Le processus judiciaire débuté ce mardi est vu comme un moment crucial pour Sarkozy, qui a déjà été condamné à cinq ans de prison pour avoir permis à ses proches de solliciter des fonds, en provenance de la Libye de Kadhafi, pour sa campagne. Guaino a noté : « On salit sans cesse l’homme et on le traîne dans la boue. » Précisant qu'il n'y avait à ses yeux « aucune raison » d'incarcérer l’ancien président à ce stade.
Guaino a précisé qu'il n'était pas un nouveau phénomène. « Ce n'est pas que la personnalité de Sarkozy qui est en jeu, mais notre système judiciaire. » En septembre dernier, il avait déjà critiqué la décision de l'incarcération de Sarkozy en déclarant qu'il s'agissait là d'un « coup d'État judiciaire », une affirmation qu'il maintient aujourd'hui en s'inquiétant pour l'état des institutions françaises, qui se trouvaient alors « profondément affaiblies ».
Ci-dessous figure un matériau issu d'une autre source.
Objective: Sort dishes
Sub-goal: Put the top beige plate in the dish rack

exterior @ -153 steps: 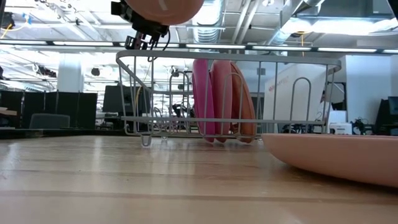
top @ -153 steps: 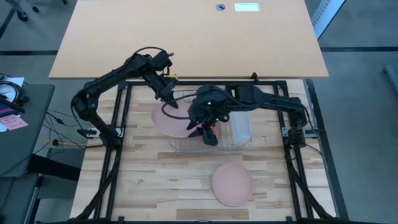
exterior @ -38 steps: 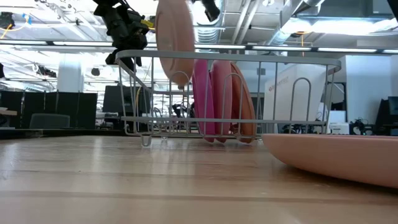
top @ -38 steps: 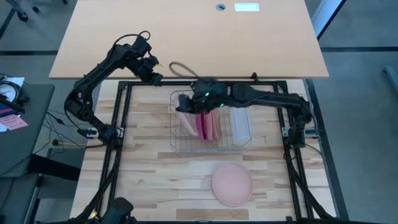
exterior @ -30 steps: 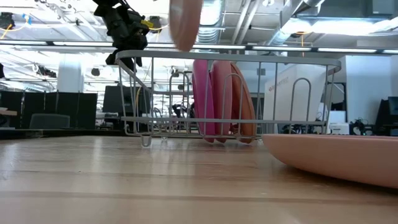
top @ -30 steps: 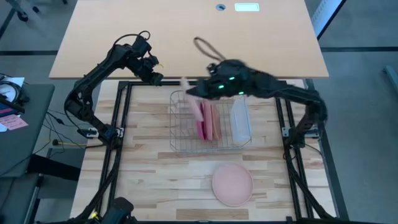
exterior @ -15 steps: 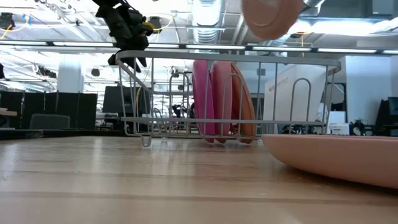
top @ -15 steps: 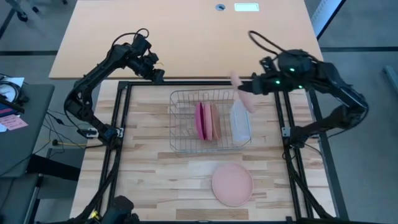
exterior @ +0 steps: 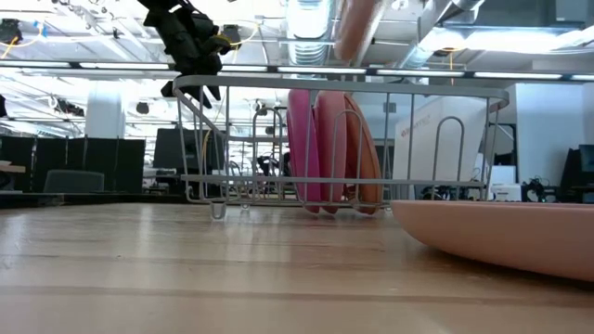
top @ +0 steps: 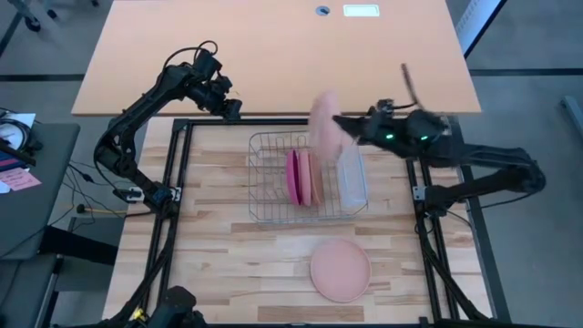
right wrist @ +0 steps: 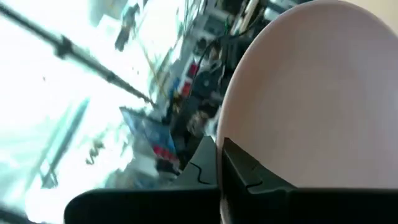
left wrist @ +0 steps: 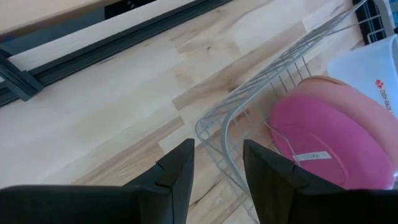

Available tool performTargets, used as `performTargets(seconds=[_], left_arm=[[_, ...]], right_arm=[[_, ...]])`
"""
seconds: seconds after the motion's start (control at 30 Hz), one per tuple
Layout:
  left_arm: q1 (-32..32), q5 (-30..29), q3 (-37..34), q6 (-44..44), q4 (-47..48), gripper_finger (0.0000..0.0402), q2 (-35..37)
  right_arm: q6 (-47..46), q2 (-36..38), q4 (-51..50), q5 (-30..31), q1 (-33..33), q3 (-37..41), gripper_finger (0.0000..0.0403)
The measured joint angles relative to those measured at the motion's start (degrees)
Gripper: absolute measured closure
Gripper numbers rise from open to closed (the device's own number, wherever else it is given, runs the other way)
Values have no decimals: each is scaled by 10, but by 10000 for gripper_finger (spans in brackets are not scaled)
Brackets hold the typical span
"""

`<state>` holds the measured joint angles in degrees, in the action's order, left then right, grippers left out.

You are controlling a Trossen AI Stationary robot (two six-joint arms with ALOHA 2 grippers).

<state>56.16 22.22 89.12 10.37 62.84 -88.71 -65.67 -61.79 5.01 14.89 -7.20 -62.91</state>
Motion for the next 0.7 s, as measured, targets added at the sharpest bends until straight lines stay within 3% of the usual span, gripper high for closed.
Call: performTargets(seconds=[0.2,0.4,0.7], left_arm=[[0,-15,0,0,-6,269,0],[1,-16,0,-29,-14,269,0],[1,-15,-26,-25,-62,269,-5]], right_arm=[[-25,-126,182,45,26,-39,403],[-17,-229,122,52,47,-150,403],[-74,-290,98,48,69,-164,403]])
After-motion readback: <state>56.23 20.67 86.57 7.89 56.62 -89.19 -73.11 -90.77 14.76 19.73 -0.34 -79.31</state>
Il ajoute également qu'il est crucial d'avoir une réflexion collective sur l'image de la France et ce que cette situation révèle sur la société. Un grand débat s'ouvre donc, non seulement sur le cas de Sarkozy, mais également sur le fonctionnement même de la justice, un sujet qui fait résonner des échos dans les médias français tels que Le Monde et France Info, où l'inquiétude pour l'indépendance et la réputation de la justice est grandissante.